Funny in Farsi: Growing up Iranian in America
© 2003 Firoozeh "Julie" Dumas
240 pages
Imagine a time when most Americans had never heard of Iran, when a little girl from a village thereof might as well be from Podunk, Eurasia. Such was the case of young Firooezeh, whose father was an Iranian petroleum engineer sent to work in the United States for two years. With little to prepare them, her family took English lessons from The Price is Right and went off to explore America. Funny in Farsi is a collection of Firoozech’s comic coming of age in the United States, combining both the awkwardness of the immigrant experience and fond recollections of her childhood in Iran.

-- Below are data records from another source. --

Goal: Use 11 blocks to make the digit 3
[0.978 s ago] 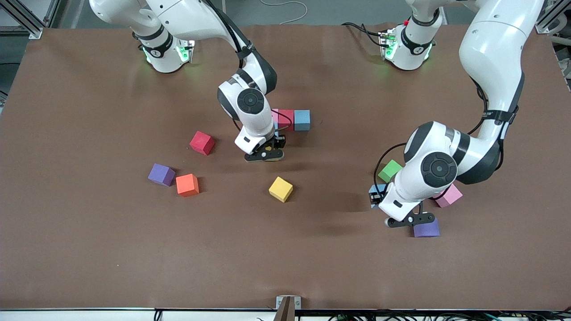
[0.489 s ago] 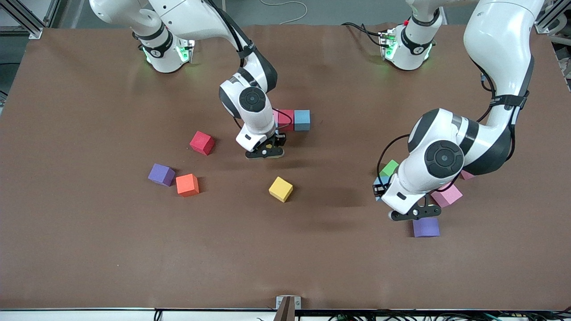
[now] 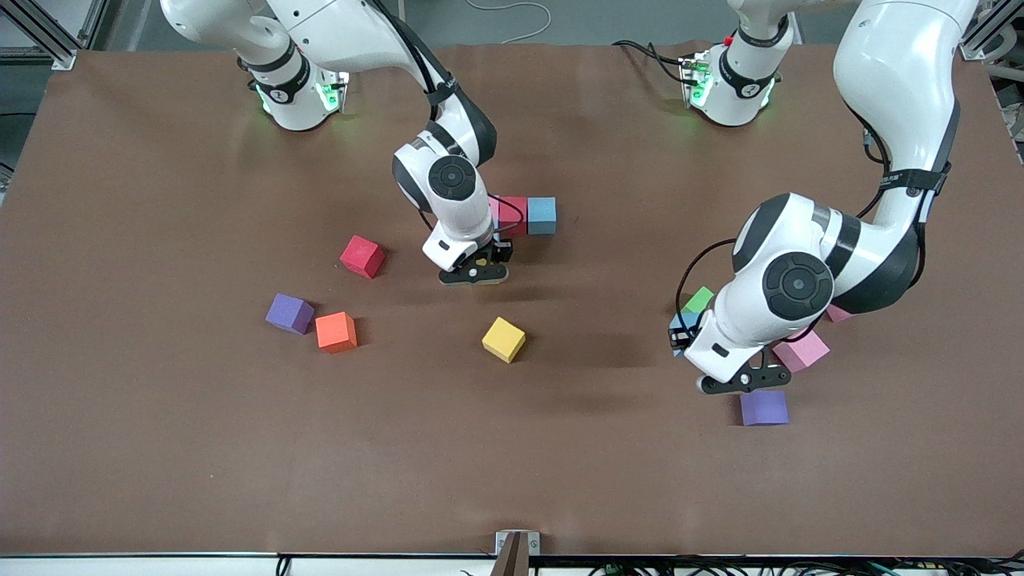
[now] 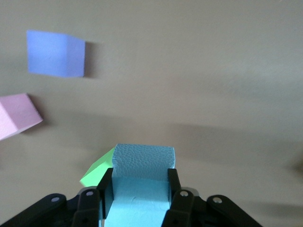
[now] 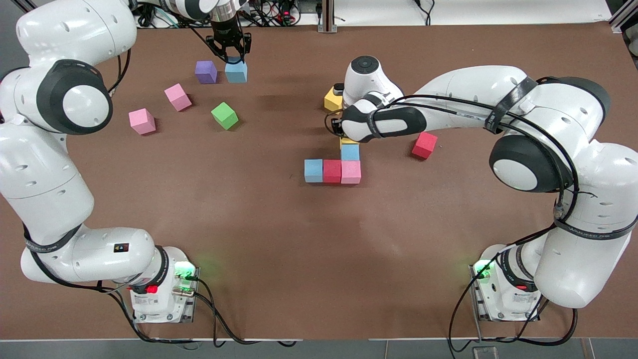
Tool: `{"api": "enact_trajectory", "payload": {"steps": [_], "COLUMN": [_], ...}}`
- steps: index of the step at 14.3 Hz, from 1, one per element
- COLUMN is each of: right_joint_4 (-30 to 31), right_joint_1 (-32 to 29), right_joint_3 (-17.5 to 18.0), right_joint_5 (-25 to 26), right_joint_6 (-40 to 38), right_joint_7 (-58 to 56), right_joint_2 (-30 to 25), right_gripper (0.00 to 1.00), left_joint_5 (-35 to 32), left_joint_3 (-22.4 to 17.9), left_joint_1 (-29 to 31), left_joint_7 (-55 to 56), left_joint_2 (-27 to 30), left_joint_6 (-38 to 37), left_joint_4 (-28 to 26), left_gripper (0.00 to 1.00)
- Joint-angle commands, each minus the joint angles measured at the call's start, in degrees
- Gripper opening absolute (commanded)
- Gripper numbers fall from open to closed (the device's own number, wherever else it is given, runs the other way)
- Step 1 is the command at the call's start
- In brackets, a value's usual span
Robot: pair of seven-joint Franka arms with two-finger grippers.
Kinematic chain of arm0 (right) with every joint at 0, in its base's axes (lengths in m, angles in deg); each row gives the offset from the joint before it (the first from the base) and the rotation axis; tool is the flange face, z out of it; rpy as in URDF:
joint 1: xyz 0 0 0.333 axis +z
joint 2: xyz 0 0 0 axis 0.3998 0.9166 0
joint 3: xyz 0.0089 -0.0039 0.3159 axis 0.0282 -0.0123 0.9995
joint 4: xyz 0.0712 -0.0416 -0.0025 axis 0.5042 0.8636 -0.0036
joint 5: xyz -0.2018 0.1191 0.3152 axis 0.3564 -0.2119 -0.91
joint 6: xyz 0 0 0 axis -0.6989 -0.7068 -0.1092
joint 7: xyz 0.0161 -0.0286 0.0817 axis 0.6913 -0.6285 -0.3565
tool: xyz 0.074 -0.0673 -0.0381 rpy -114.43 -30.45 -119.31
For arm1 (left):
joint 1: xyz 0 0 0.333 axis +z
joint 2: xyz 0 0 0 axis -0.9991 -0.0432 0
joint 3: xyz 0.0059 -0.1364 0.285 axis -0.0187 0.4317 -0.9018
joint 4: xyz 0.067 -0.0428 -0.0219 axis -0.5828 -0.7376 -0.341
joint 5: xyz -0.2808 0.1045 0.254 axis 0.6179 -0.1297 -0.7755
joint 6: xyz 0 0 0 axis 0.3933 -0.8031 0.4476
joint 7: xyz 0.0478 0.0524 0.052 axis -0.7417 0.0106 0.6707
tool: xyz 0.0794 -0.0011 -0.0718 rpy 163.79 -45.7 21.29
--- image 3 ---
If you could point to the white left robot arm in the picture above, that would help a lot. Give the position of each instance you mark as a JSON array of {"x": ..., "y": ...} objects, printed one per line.
[{"x": 896, "y": 80}]

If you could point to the purple foam cube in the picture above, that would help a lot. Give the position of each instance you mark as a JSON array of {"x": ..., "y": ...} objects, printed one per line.
[
  {"x": 764, "y": 410},
  {"x": 288, "y": 314}
]

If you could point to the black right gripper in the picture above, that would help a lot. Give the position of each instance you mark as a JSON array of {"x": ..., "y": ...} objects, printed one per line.
[{"x": 502, "y": 250}]

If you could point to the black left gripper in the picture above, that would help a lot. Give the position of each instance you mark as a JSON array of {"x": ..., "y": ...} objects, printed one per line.
[{"x": 679, "y": 337}]

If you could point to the white table edge strip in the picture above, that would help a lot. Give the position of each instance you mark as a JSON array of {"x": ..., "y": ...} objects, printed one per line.
[{"x": 120, "y": 566}]

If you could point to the aluminium frame post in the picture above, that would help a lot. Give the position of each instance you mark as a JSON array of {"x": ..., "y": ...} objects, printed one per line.
[
  {"x": 64, "y": 60},
  {"x": 972, "y": 48}
]

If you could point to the red foam cube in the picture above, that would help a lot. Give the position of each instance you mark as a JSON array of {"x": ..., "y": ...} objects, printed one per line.
[
  {"x": 362, "y": 258},
  {"x": 516, "y": 212}
]

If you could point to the green foam cube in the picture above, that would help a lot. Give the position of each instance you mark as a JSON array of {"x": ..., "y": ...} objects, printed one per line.
[{"x": 700, "y": 300}]

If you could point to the metal table edge bracket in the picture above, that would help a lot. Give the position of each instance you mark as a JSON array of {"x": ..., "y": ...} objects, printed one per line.
[{"x": 516, "y": 552}]

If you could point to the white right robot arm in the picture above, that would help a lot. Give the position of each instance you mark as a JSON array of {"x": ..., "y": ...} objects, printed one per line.
[{"x": 468, "y": 216}]

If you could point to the orange foam cube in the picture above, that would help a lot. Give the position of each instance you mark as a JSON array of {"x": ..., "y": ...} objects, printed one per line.
[{"x": 336, "y": 333}]

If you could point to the blue foam cube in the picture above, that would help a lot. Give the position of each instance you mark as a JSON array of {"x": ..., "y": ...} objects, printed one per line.
[
  {"x": 542, "y": 216},
  {"x": 682, "y": 320}
]

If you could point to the dark vertical frame beam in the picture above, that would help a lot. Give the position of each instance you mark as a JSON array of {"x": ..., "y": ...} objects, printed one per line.
[{"x": 100, "y": 20}]

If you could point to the brown table mat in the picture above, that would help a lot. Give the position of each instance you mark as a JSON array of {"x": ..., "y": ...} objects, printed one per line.
[{"x": 512, "y": 464}]

Though after the Iranian revolution and the hostage crisis, Iran would take on a sinister charge in the American imagination, Funny in Farsi isn’t written as a somber reflection on Iranians and the Revolution; virtually all of reminiscences here are written to draw a smile. They accomplish it regardless of the setting, whether they’re about her uncle taking her halfway across Iran to find his favored brand of ham, or Firooezeh enduring her American classmate’s dearth of geographic knowledge. (“You know China? Iran is on the same continent.”) Comments on the immigrant experience (why are Americans so enamored of the French? Iranians also eat snails! It’s not fair!) go back and forth with family tales, like her father’s many attempts to teach her to swim, or his immense pride in spending as little as possible, as when he obtained lunch by visiting a grocery wholesaler and dining on the free samples.
While these recollections are delightful in their own right -- a reassurance that everyone's family has its odd ducks, regardless of continent -- there's also a useful reminder here that Iran is more than the possession of the reigning ayatollahs, being instead an ancient nation which has endured many a tyrant and will outlast the current breed as well.